Metasurfaces have attracted significant attention due to their novel designs for flat optics. However, the approach usually used to engineer metasurface devices assumes that neighboring elements are identical, by extracting the phase information from simulations with periodic boundaries, or that near-field coupling between particles is negligible, by extracting the phase from single particle simulations. This is not the case most of the time and the approach thus prevents the optimization of devices that operate away from their optimum. Here, we propose a versatile numerical method to obtain the phase of each element within the metasurface (meta-atoms) while accounting for near-field coupling. Quantifying the phase error of each element of the metasurfaces with the proposed local phase method paves the way to the design of highly efficient metasurface devices including, but not limited to, deflectors, high numerical aperture metasurface concentrators, lenses, cloaks, and modulators.

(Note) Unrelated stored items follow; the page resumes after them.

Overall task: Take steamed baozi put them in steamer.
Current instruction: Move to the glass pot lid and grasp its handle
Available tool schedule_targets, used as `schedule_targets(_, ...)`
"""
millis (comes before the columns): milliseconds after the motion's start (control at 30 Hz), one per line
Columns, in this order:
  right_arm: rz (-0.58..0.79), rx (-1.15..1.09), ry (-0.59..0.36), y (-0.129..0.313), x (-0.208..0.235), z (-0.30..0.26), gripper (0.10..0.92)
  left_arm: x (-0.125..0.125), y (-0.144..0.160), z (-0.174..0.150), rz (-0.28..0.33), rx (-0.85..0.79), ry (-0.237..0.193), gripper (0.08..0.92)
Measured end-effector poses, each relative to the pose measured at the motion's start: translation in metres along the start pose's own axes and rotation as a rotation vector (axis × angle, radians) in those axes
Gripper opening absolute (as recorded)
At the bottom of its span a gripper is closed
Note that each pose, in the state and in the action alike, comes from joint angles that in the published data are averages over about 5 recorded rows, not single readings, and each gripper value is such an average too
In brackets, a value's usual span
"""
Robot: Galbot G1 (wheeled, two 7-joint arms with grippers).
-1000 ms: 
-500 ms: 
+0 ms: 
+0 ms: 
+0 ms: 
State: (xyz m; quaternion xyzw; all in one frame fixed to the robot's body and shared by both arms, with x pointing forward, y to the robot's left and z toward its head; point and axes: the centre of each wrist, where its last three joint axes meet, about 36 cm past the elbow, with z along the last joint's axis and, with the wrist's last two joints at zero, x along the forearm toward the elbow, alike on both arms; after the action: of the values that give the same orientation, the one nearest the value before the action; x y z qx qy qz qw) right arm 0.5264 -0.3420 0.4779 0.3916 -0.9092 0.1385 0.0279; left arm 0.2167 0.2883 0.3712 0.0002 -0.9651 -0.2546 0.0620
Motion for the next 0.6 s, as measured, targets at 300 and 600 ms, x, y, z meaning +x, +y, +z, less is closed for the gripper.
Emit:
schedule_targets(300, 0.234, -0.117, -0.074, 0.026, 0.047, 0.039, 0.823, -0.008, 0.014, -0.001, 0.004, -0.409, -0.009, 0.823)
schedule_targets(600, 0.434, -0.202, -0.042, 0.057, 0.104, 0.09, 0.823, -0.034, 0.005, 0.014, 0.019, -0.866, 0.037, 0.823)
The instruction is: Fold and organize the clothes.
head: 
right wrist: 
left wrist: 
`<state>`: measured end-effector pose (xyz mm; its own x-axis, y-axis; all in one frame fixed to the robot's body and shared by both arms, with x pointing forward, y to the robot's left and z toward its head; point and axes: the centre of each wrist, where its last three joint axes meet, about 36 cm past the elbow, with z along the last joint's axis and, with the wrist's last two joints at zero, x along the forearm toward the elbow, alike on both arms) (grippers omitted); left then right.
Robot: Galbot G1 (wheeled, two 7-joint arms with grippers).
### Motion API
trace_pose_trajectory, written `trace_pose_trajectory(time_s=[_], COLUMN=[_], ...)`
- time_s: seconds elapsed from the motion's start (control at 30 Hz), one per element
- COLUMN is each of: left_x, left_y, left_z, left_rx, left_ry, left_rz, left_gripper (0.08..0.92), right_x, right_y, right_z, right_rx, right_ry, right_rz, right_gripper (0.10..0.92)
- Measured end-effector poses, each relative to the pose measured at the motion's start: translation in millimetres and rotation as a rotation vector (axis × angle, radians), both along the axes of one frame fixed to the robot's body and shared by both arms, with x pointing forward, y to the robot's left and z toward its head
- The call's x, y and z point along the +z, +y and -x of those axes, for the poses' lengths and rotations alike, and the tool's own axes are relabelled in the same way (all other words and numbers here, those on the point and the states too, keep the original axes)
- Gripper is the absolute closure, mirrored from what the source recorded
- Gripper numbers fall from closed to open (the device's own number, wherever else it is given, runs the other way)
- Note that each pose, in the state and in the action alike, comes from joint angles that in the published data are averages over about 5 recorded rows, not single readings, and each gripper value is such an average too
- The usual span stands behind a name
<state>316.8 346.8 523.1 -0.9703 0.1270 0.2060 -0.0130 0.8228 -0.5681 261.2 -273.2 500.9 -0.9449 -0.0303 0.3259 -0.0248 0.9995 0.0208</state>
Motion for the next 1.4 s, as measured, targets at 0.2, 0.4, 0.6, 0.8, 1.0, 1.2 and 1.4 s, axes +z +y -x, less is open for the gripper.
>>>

© 2017 Optical Society of America

1. Introduction

Optical metasurfaces are artificial planar structures, composed of dielectric or plasmonic nano-resonators [1–3]. Metasurfaces offer a wide control over the reflection and refraction by tuning the amplitude, the phase, and the polarization states of light incident on a surface [4]. In addition to having strong potentials in applied research such as optical components (lenses, optical wave-plates, modulators, etc.) [5–9] cloaking devices [10,11], solar applications [12,13], biomedical imaging [14], sensing [15,16], hologram [17], metasurfaces are of great scientific interest to explore fundamental questions in optics and wave physics in complex environments. In general, there are two primary methods to design efficient metasurfaces. Both methods involve the engineering of the phase and amplitude information. The first approach is the single meta-atom method [18] and it consists in calculating the reflection or transmission phase of a single particle by assuming that near-field coupling between particles is negligible. The second method is a widely used approach that we term the unit cell method (UCM). In this approach, unit cell boundary conditions are used and the phase is thus obtained with identical neighbors. This method is only accurate if coupling differences between identical and different neighbors are negligible, which we called near-field coupling difference throughout the paper. However, in physical metasurface devices, the elements are not single particles or identical particles and devices constructed using these methods are thus not optimized. To the best of our knowledge, no numerical approach has been reported in the literature to address this problem. Here, we propose a method, that we term the local phase method (LPM). The LPM accounts for near-field coupling between adjacent neighbors. It is a powerful and versatile tool to quantify the phase error and amplitude of each element of the metasurface. These quantifications can be used to design high efficiency metasurface devices for various applications. The paper briefly presents the LPM and illustrates its capabilities and advantages for various applications such as deflectors (for different designs) and high numerical aperture concentrators. Furthermore, we compare the LPM to the UCM with the same examples.

2. Local phase method

For applications based on metasurfaces without strong near-field coupling, the unit cell method is sufficient. However, when strong near-field coupling is present, the unit cell method limits the performance of devices. To address these limitations, we propose the LPM that takes into account near-field coupling differences and quantifies the phase of meta-atoms in presence of non-identical neighbors. This quantification based on the LPM allows an efficient optimization of metasurfaces for a given application.

We first consider the standard UCM for a metasurface deflector that relies on the simulation and analysis of individual elements in a periodic array. The metasurface elements provide a linear phase shift as a function of their position with a constant phase difference of 40° between adjacent elements, which correspond to 9 (360° / 40°) elements. Figure 1(a) depicts the super-cell illuminated by a plane wave incident at an angle (10°) on the metasurface and polarized along the Y direction. The incident field interacts with the TiO2 dielectric resonator (in brown), and is reflected by a metallic ground plane modelled as a perfect electric conductor (PEC) in grey. The light blue color represents the SiO2 spacer. The boundary conditions in other directions (x and y) are set to periodic boundary conditions.

 figure: Fig. 1

Fig. 1 The schematic of the local phase method (LPM). The deflector super-cell is made of 9 different elements. (a) Super-cell illuminated by a plane wave coming from the left (top z plane) that interacts with the TiO2 dielectric resonator (in brown) with a refractive index of 2.52 and is reflected by a metallic ground plane (grey-bold). The green-blue color represents the SiO2 spacer. (b) Schematic of the new field source. The green rhombus represents the probe.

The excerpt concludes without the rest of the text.